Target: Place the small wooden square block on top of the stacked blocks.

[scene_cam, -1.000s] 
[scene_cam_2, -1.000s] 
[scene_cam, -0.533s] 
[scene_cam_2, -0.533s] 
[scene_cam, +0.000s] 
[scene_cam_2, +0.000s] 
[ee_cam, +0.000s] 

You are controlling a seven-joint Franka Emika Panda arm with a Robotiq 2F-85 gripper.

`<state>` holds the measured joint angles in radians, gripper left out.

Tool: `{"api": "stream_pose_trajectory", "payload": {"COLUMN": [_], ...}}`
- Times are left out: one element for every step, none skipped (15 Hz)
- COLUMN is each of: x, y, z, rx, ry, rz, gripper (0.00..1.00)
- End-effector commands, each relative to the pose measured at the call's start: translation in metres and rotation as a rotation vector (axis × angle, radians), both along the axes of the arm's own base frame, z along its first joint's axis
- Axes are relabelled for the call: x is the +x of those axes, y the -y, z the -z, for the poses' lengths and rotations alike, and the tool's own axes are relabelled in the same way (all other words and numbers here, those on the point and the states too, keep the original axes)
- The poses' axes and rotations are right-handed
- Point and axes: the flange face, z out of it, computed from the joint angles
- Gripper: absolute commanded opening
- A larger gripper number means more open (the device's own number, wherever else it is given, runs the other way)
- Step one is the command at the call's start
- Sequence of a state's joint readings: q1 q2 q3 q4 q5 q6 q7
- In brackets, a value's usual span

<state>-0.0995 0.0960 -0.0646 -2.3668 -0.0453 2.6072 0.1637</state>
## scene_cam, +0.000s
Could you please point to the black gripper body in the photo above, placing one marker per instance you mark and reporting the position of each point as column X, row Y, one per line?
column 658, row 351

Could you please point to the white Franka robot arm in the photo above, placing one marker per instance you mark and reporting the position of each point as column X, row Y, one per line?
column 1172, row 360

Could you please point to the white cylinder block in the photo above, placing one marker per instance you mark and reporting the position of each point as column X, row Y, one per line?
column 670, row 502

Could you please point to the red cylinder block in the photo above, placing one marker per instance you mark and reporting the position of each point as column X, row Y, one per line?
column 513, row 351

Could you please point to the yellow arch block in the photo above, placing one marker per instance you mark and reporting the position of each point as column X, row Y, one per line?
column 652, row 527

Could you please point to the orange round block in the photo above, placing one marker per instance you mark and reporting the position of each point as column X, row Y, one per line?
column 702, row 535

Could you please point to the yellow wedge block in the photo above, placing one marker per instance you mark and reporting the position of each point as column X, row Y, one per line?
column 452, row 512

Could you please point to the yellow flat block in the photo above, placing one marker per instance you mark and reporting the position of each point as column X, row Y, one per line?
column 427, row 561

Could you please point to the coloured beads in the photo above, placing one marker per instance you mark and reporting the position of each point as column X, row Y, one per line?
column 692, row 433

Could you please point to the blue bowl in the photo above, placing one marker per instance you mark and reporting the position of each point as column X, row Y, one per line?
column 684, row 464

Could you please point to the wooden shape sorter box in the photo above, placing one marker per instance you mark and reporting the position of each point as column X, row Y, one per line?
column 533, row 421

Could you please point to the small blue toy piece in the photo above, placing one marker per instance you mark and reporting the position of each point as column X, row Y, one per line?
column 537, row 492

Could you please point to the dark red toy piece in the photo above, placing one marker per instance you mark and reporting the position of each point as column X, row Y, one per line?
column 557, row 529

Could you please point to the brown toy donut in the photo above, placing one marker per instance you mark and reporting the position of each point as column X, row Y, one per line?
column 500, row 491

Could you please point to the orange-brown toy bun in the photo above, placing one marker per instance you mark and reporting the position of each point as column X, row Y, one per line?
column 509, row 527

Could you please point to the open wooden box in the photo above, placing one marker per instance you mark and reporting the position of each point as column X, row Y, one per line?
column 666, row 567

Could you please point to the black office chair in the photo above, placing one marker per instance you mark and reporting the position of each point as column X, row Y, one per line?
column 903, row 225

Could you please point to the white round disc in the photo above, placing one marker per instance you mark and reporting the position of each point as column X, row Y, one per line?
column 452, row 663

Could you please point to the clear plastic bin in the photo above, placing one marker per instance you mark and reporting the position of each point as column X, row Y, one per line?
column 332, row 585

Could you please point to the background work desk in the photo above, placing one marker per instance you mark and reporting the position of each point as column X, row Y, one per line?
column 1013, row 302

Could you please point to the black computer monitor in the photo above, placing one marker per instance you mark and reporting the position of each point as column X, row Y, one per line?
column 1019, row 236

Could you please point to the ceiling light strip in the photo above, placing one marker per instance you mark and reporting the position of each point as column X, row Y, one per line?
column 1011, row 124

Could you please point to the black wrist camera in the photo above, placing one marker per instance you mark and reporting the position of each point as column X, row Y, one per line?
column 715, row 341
* * *
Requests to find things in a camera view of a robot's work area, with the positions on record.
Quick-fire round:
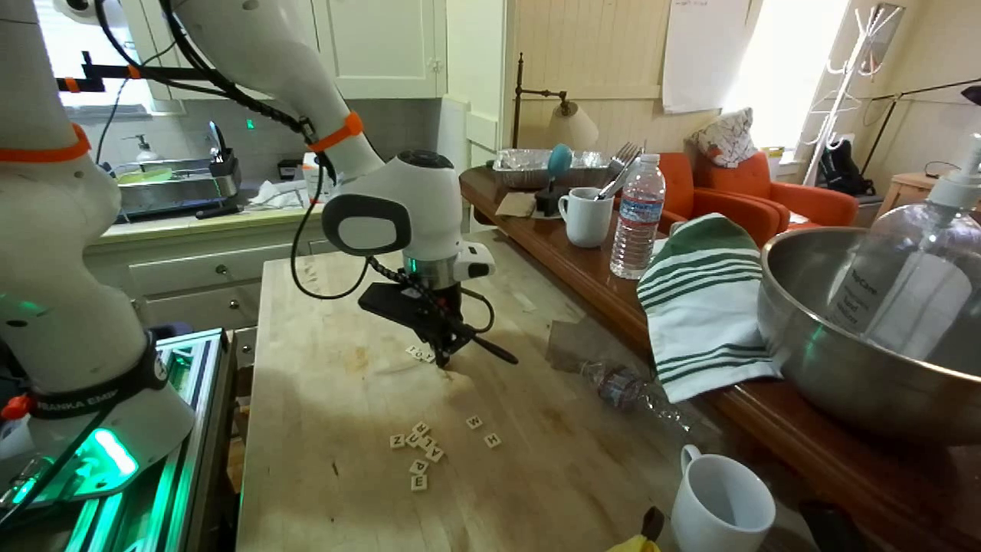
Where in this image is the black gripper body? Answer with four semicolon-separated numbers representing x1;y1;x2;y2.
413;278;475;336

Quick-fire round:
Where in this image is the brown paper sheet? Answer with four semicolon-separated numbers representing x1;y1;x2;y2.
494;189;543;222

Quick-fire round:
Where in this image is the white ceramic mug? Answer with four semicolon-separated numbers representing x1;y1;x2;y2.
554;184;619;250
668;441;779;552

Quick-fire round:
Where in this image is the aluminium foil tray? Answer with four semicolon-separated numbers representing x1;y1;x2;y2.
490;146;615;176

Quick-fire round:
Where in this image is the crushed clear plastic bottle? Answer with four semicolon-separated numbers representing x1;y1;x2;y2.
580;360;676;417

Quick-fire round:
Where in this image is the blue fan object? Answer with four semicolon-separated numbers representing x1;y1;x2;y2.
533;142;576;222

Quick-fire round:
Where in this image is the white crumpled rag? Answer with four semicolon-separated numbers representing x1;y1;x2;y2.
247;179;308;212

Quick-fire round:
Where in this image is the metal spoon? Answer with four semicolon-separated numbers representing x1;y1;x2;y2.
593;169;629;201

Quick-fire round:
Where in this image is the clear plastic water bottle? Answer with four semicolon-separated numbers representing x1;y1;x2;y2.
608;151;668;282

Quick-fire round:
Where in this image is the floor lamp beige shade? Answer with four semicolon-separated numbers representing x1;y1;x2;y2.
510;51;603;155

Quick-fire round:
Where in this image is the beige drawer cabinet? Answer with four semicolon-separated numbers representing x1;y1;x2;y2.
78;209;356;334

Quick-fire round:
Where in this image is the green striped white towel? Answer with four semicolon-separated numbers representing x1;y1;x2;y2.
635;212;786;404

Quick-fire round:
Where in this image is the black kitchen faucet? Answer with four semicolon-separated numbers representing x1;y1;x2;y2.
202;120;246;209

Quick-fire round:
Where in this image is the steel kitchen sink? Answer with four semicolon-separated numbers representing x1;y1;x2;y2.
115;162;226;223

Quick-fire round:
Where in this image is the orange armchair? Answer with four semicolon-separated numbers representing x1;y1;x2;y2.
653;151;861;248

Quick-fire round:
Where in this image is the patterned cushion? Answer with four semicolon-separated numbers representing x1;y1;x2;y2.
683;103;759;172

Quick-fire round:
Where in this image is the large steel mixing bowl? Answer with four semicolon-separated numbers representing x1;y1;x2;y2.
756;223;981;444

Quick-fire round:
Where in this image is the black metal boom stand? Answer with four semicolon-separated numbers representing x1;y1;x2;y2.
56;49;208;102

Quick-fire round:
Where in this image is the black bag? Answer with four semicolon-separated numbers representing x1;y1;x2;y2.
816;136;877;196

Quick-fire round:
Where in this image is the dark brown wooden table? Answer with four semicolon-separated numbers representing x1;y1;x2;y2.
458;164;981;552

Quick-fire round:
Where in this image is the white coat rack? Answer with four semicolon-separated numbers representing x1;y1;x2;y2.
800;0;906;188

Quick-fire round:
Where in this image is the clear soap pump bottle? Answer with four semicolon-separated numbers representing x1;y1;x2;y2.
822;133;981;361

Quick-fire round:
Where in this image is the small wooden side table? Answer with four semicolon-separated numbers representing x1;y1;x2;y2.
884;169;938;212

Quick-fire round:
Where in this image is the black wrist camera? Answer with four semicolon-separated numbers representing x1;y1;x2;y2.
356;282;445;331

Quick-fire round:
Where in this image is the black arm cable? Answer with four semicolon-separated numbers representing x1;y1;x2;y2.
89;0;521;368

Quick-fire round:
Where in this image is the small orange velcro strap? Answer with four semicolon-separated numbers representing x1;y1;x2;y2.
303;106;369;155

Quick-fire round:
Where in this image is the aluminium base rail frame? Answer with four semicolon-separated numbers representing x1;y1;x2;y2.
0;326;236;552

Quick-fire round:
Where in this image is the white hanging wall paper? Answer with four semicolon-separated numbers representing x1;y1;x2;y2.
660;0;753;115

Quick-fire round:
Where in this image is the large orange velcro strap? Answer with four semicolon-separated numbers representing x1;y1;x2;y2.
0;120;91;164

## Work to complete
Would you print exactly and only the lines of the material above that run from the line with "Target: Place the" through the line with "- COLUMN is", both included?

## Exercise answer
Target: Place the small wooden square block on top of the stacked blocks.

[scene_cam, -1.000s] 
[scene_cam_2, -1.000s] 
[scene_cam, -0.533s] 
[scene_cam_2, -0.533s] 
[scene_cam, +0.000s] 
[scene_cam_2, +0.000s] 
[ee_cam, +0.000s] 

You are controlling a seven-joint Franka Emika Panda arm with a Robotiq 2F-85 gripper.

`<state>` holds the measured joint angles in radians, gripper left out.

Tool: `{"api": "stream_pose_trajectory", "payload": {"COLUMN": [_], ...}}`
- Times are left out: one element for every step, none skipped (15 Hz)
- COLUMN is each of: x, y, z, rx, ry, rz, gripper (0.00..1.00)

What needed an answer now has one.